I admire those who serve in a full-time ministry role with a church. I did so for many years. In fact, I deeply respect these people.
Yet this ministry is a role that can be dangerous to one’s soul and integrity. The danger that I have in mind relates to time.
Most ministers I know work hard – very hard. They understand that their work is a calling, not a career. Consequently, they do the work of ministry without watching the clock or thinking about overtime.
Years ago, I interviewed with a fine church. Apparently this church had questioned the work ethic of one of its ministers. I asked the search committee what the minister said when confronted with this problem.
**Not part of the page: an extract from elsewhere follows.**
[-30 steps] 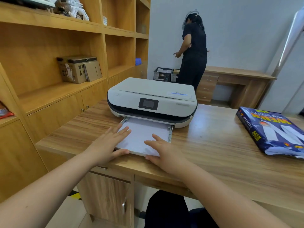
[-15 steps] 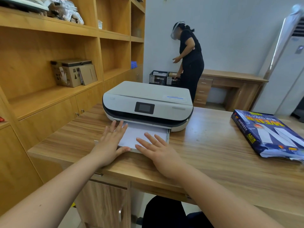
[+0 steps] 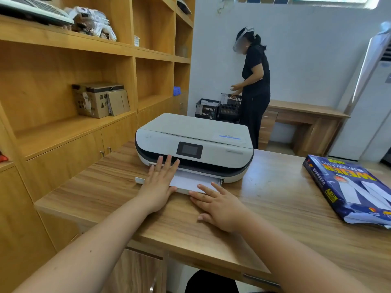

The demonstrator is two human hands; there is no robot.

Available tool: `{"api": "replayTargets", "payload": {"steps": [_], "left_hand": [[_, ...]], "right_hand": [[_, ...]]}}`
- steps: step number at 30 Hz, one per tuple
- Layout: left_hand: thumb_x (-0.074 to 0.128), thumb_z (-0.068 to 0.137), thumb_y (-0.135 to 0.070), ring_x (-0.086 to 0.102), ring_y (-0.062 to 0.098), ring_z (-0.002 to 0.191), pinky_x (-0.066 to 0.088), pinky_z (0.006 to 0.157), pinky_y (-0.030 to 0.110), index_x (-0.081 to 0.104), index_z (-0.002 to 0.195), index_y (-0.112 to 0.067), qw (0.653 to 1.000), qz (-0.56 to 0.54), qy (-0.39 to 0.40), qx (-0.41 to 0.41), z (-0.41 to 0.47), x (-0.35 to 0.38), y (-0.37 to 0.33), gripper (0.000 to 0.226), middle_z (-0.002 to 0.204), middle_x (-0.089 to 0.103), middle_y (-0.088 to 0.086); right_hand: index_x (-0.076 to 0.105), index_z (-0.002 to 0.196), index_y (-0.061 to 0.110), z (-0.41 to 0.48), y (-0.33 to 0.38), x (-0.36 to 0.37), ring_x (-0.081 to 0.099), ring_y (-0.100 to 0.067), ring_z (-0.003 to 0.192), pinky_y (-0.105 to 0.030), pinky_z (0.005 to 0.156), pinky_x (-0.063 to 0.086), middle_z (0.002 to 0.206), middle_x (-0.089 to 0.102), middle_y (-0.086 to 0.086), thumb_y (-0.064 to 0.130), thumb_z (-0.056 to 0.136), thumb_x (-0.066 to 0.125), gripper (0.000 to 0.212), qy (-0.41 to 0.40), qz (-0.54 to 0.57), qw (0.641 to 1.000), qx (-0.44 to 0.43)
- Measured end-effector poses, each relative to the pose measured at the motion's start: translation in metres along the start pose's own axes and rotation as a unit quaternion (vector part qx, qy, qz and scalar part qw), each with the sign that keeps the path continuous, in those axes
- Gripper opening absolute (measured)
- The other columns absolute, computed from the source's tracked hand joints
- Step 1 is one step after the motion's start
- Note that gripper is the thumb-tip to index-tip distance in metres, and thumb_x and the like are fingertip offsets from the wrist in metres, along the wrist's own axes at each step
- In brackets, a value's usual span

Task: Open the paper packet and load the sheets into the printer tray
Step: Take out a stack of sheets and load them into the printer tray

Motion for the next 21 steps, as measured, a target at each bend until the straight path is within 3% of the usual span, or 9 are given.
{"api": "replayTargets", "payload": {"steps": [6, 8, 11, 15, 18, 21], "left_hand": [[0.026, 0.103, -0.033, -0.058, 0.014, 0.118, -0.022, 0.111, 0.045, -0.025, 0.142, -0.035, 0.989, 0.122, 0.016, 0.084, -0.011, 0.005, 0.004, 0.064, 0.145, -0.042, -0.002], [0.014, 0.098, -0.045, -0.052, 0.015, 0.126, -0.024, 0.11, 0.044, -0.022, 0.143, -0.038, 0.988, 0.122, 0.024, 0.093, -0.015, 0.008, 0.007, 0.058, 0.148, -0.038, -0.004], [-0.005, 0.082, -0.059, -0.038, 0.02, 0.135, -0.022, 0.112, 0.043, -0.016, 0.146, -0.041, 0.986, 0.128, 0.051, 0.097, -0.015, 0.011, 0.011, 0.068, 0.153, -0.032, -0.006], [0.011, 0.091, -0.062, -0.03, 0.018, 0.139, -0.016, 0.115, 0.046, -0.012, 0.149, -0.04, 0.989, 0.091, 0.099, 0.066, -0.007, 0.012, 0.015, 0.066, 0.155, -0.026, -0.009], [0.004, 0.081, -0.075, -0.028, 0.018, 0.141, -0.014, 0.116, 0.047, -0.014, 0.148, -0.042, 0.989, 0.054, 0.13, 0.054, 0.002, 0.014, 0.013, 0.077, 0.156, -0.026, -0.008], [0.015, 0.092, -0.066, -0.028, 0.019, 0.141, -0.013, 0.116, 0.05, -0.016, 0.147, -0.043, 0.988, 0.038, 0.147, 0.039, 0.01, 0.018, 0.013, 0.067, 0.154, -0.03, -0.007]], "right_hand": [[0.012, 0.153, 0.024, 0.003, -0.011, 0.006, -0.017, -0.012, 0.143, -0.041, 0.117, -0.013, 0.159, 0.001, 0.015, 0.059, 0.095, 0.009, 0.067, -0.024, 0.026, 0.999, -0.003], [0.013, 0.153, 0.023, 0.007, -0.015, 0.007, -0.017, -0.012, 0.142, -0.04, 0.116, -0.018, 0.16, 0.003, 0.015, 0.061, 0.091, 0.002, 0.073, -0.031, 0.024, 0.999, -0.001], [0.009, 0.153, 0.025, 0.012, -0.02, 0.008, -0.021, -0.012, 0.141, -0.041, 0.113, -0.019, 0.159, -0.001, 0.016, 0.063, 0.087, -0.002, 0.077, -0.019, 0.018, 1.0, 0.007], [0.013, 0.153, 0.023, 0.02, -0.026, 0.012, -0.02, -0.016, 0.141, -0.043, 0.112, -0.017, 0.16, 0.005, 0.013, 0.064, 0.087, -0.001, 0.079, -0.04, 0.019, 0.999, 0.023], [0.01, 0.153, 0.022, 0.023, -0.027, 0.012, -0.022, -0.015, 0.141, -0.043, 0.111, -0.018, 0.16, 0.003, 0.011, 0.065, 0.084, -0.003, 0.082, -0.031, 0.021, 0.999, 0.04], [0.004, 0.152, 0.023, 0.026, -0.029, 0.01, -0.025, -0.013, 0.138, -0.042, 0.11, -0.022, 0.161, -0.001, 0.01, 0.067, 0.078, -0.011, 0.088, -0.018, 0.01, 0.998, 0.054]]}}
Point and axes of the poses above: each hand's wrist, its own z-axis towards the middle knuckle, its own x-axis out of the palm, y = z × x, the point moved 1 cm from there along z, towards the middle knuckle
They said that no one, including the elders, had ever talked with him about his behavior.
Instead they made rules to somehow control this and the other ministers’ behavior.
- Ministers must work at least a 40-hour week.
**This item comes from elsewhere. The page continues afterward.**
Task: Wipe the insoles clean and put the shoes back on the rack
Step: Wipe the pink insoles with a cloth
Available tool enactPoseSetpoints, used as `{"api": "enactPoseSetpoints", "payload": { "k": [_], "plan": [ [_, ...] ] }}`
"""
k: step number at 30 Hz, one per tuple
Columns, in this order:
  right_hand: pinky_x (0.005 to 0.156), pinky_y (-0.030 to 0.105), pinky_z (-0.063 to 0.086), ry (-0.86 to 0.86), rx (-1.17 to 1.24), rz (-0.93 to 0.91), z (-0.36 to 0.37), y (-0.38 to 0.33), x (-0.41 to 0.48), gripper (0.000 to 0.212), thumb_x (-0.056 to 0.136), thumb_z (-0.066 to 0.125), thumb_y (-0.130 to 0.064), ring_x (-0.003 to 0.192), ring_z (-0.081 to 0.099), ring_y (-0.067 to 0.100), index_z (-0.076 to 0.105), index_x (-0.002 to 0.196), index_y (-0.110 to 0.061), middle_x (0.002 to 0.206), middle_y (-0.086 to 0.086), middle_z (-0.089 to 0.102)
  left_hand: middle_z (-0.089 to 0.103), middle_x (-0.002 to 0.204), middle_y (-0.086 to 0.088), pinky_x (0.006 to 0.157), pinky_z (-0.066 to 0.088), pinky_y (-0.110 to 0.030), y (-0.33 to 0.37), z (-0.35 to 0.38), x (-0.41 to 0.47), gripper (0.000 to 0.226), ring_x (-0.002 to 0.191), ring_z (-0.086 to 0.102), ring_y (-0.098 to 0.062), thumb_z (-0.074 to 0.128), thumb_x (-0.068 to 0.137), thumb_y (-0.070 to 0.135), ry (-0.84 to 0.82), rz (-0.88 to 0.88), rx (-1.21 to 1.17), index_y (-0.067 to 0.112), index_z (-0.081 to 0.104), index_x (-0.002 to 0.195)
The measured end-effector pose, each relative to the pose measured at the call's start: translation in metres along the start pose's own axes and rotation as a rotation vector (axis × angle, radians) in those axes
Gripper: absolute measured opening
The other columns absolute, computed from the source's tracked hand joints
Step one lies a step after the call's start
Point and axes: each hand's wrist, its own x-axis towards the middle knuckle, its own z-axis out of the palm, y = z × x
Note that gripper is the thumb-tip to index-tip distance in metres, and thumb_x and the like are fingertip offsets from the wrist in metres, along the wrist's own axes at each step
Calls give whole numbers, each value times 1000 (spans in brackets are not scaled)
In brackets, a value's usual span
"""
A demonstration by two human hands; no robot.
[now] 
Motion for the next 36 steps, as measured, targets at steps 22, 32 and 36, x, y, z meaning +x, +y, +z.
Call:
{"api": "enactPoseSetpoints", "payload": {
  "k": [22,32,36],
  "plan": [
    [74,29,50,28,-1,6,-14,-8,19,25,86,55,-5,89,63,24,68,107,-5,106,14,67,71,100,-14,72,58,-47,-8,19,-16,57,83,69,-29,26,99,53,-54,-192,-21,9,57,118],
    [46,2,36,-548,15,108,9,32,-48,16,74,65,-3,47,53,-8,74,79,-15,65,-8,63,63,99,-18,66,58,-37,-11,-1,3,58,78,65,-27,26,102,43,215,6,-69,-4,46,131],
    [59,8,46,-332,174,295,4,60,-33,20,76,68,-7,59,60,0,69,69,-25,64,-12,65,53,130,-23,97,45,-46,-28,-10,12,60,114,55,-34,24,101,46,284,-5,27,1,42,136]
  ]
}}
- Ministers may not go to the store between the hours of 8AM and 5PM.
- Ministers may not leave the church building between the same hours unless it is for tasks related to their job descriptions.
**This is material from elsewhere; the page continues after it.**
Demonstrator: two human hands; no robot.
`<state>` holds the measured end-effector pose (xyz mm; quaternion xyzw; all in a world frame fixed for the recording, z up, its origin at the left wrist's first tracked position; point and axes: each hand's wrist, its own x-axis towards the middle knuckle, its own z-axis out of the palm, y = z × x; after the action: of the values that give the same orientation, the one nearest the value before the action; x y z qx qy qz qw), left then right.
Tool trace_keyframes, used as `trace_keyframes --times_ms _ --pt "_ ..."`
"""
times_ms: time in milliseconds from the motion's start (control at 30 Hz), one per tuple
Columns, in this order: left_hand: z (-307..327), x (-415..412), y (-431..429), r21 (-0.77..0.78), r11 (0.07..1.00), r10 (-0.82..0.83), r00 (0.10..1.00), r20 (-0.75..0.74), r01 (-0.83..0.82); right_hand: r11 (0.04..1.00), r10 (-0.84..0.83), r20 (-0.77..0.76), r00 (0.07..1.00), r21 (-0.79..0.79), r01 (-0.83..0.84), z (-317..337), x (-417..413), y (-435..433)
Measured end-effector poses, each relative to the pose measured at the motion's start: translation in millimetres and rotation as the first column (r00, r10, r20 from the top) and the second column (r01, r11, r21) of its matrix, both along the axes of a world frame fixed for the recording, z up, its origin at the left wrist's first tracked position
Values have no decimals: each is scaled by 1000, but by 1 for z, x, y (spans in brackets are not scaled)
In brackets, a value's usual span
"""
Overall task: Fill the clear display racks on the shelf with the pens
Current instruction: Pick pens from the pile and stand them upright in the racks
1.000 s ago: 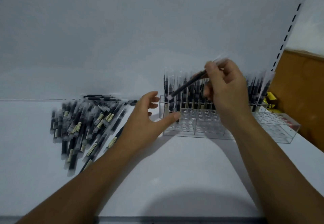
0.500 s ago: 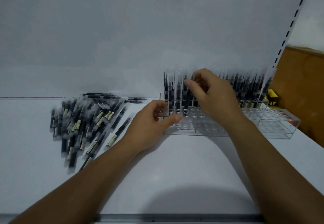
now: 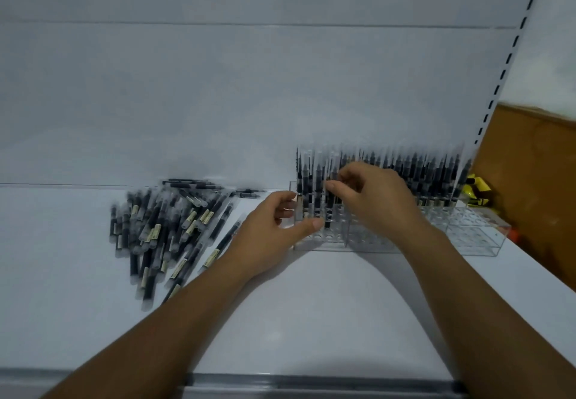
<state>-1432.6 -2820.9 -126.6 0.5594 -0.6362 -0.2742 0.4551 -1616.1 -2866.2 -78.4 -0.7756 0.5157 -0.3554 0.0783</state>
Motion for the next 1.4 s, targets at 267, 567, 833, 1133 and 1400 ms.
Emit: trace_keyframes --times_ms 267,567,833,1133,1400 --pt "33 83 34 -77 968 252 898 362 -241 971 235 -121 964 -15 -239 -10 53 53" --pt "29 117 76 -43 938 291 710 642 -345 877 475 -328 817 246 -412 -42 121 51" --pt "25 108 78 83 933 139 564 814 -350 896 441 -238 865 167 -411 -51 116 55" --pt "38 105 69 166 901 156 656 739 -401 841 388 202 899 322 -435 -52 110 57" --pt "38 133 88 212 865 349 849 398 -455 817 360 290 887 360 -450 -55 111 53"
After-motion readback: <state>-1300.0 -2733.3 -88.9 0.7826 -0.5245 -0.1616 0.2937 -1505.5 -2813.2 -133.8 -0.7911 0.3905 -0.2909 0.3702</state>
I then asked, “Why doesn’t someone just talk with the problem minister?”
They never did. Rather, they tried to exercise control instead of holding this person accountable.
Do ministers have a problem with time? Many do.
1. Some ministers are lazy and have figured out that it is possible to be on the staff of a congregation and basically do very little. After all, many ministers have virtually no accountability. They come and go as they please and don’t have to account for their time and, in some cases, their behavior. Some have learned that if they keep talking about how much in demand they are and how the church calls on them for everything, the elders will believe that they are working very hard. Such ministers may be more concerned with justifying their existence than working with others as a genuine team.
2. Some ministers work ridiculous hours. They say “yes” to most everything and have little, if any, balance in their lives. They work extremely hard and make remarks to their church about how they have no time to go to ball games, vacation, etc. Unfortunately, some churches perpetuate this behavior by speaking with pride about how many hours their minister works and how this person hasn’t taken a vacation in years. This minister may even pride himself on always being available to the church no matter what time of day. Meanwhile, this person’s wife seethes with resentment and teenage children no longer have an emotional connection with that parent.
There really is a way to be an effective minister and yet work with balance. One can work hard and yet find time to sleep, exercise, and have friends. In order for this to happen, however, a minister will need to be intentional.
Have you seen ministers abuse time? What impact did this have on the ministry of the church?